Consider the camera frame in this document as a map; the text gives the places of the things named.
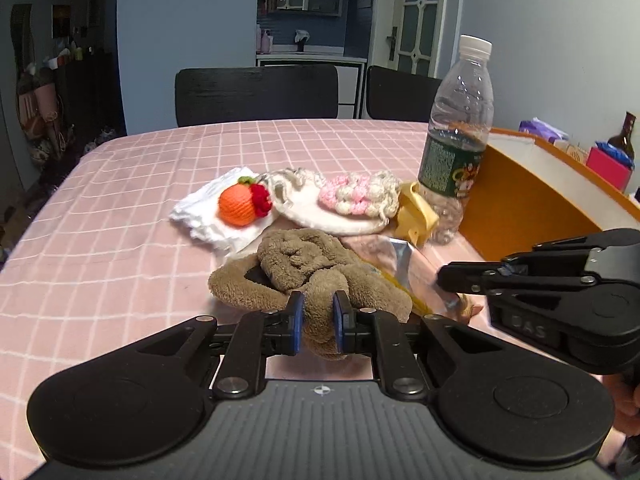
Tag narrow black chair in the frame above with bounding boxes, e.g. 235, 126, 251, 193
366, 65, 444, 123

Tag brown glass bottle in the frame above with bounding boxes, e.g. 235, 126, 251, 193
607, 111, 639, 164

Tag white counter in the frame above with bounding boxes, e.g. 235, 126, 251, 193
256, 52, 369, 120

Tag cream cloth with satin trim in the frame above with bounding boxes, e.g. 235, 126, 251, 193
265, 166, 401, 237

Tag cream crochet scrunchie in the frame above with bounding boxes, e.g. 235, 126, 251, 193
367, 170, 402, 228

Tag white door with glass panes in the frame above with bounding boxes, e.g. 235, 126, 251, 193
385, 0, 451, 79

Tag purple tissue pack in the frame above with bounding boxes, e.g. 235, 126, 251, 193
519, 117, 571, 144

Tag dark sideboard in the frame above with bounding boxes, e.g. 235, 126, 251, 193
50, 50, 123, 138

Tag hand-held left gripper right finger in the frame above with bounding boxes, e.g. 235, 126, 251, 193
332, 290, 501, 401

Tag hanging bags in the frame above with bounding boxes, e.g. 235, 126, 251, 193
15, 62, 68, 161

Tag brown plush towel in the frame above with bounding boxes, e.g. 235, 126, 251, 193
207, 228, 413, 361

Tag wide black chair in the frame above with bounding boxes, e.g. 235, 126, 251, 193
175, 64, 340, 128

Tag yellow plastic cup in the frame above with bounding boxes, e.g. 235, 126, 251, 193
395, 181, 441, 247

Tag white gauze cloth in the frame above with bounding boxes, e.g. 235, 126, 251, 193
169, 165, 281, 261

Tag pink and white crochet scrunchie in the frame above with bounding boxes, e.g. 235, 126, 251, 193
318, 172, 374, 217

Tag orange storage box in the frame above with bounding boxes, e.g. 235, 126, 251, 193
457, 127, 640, 263

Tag shiny plastic bag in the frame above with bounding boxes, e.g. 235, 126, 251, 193
345, 235, 476, 322

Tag person's right hand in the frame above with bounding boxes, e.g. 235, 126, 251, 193
602, 374, 640, 438

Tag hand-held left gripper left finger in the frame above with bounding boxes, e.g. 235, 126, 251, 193
135, 291, 306, 401

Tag pink box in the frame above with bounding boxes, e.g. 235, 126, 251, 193
586, 145, 635, 192

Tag orange crochet fruit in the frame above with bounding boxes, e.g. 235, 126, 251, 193
218, 176, 274, 229

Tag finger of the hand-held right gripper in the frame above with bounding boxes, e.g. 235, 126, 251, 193
501, 228, 640, 267
437, 259, 597, 297

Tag pink checkered tablecloth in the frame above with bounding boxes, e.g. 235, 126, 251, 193
0, 119, 626, 480

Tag clear plastic water bottle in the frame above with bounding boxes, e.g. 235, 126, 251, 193
417, 35, 495, 246

============

* [PROBLEM TO SOLVE] The expected output is every entry above, character for character, with no pictures.

* [TASK ANSWER]
Consider the camera frame in this document as a map; the text gives the places of the things named.
Tag narrow black chair in the frame above with bounding boxes, e.g. 235, 126, 251, 193
366, 65, 444, 123

Tag brown glass bottle in the frame above with bounding boxes, e.g. 235, 126, 251, 193
607, 111, 639, 164

Tag white counter in the frame above with bounding boxes, e.g. 235, 126, 251, 193
256, 52, 369, 120

Tag cream cloth with satin trim in the frame above with bounding boxes, e.g. 235, 126, 251, 193
265, 166, 401, 237

Tag cream crochet scrunchie in the frame above with bounding boxes, e.g. 235, 126, 251, 193
367, 170, 402, 228

Tag white door with glass panes in the frame above with bounding boxes, e.g. 235, 126, 251, 193
385, 0, 451, 79

Tag purple tissue pack in the frame above with bounding boxes, e.g. 235, 126, 251, 193
519, 117, 571, 144

Tag dark sideboard in the frame above with bounding boxes, e.g. 235, 126, 251, 193
50, 50, 123, 138

Tag hand-held left gripper right finger in the frame above with bounding boxes, e.g. 235, 126, 251, 193
332, 290, 501, 401

Tag hanging bags in the frame above with bounding boxes, e.g. 235, 126, 251, 193
15, 62, 68, 161

Tag brown plush towel in the frame above with bounding boxes, e.g. 235, 126, 251, 193
207, 228, 413, 361

Tag wide black chair in the frame above with bounding boxes, e.g. 235, 126, 251, 193
175, 64, 340, 128

Tag yellow plastic cup in the frame above with bounding boxes, e.g. 235, 126, 251, 193
395, 181, 441, 247

Tag white gauze cloth in the frame above with bounding boxes, e.g. 235, 126, 251, 193
169, 165, 281, 261

Tag pink and white crochet scrunchie in the frame above with bounding boxes, e.g. 235, 126, 251, 193
318, 172, 374, 217

Tag orange storage box in the frame above with bounding boxes, e.g. 235, 126, 251, 193
457, 127, 640, 263

Tag shiny plastic bag in the frame above with bounding boxes, e.g. 235, 126, 251, 193
345, 235, 476, 322

Tag person's right hand in the frame above with bounding boxes, e.g. 235, 126, 251, 193
602, 374, 640, 438

Tag hand-held left gripper left finger in the frame above with bounding boxes, e.g. 235, 126, 251, 193
135, 291, 306, 401

Tag pink box in the frame above with bounding boxes, e.g. 235, 126, 251, 193
586, 145, 635, 192

Tag orange crochet fruit in the frame above with bounding boxes, e.g. 235, 126, 251, 193
218, 176, 274, 229

Tag finger of the hand-held right gripper in the frame above with bounding boxes, e.g. 235, 126, 251, 193
501, 228, 640, 267
437, 259, 597, 297

Tag pink checkered tablecloth in the frame above with bounding boxes, e.g. 235, 126, 251, 193
0, 119, 626, 480

Tag clear plastic water bottle in the frame above with bounding boxes, e.g. 235, 126, 251, 193
417, 35, 495, 246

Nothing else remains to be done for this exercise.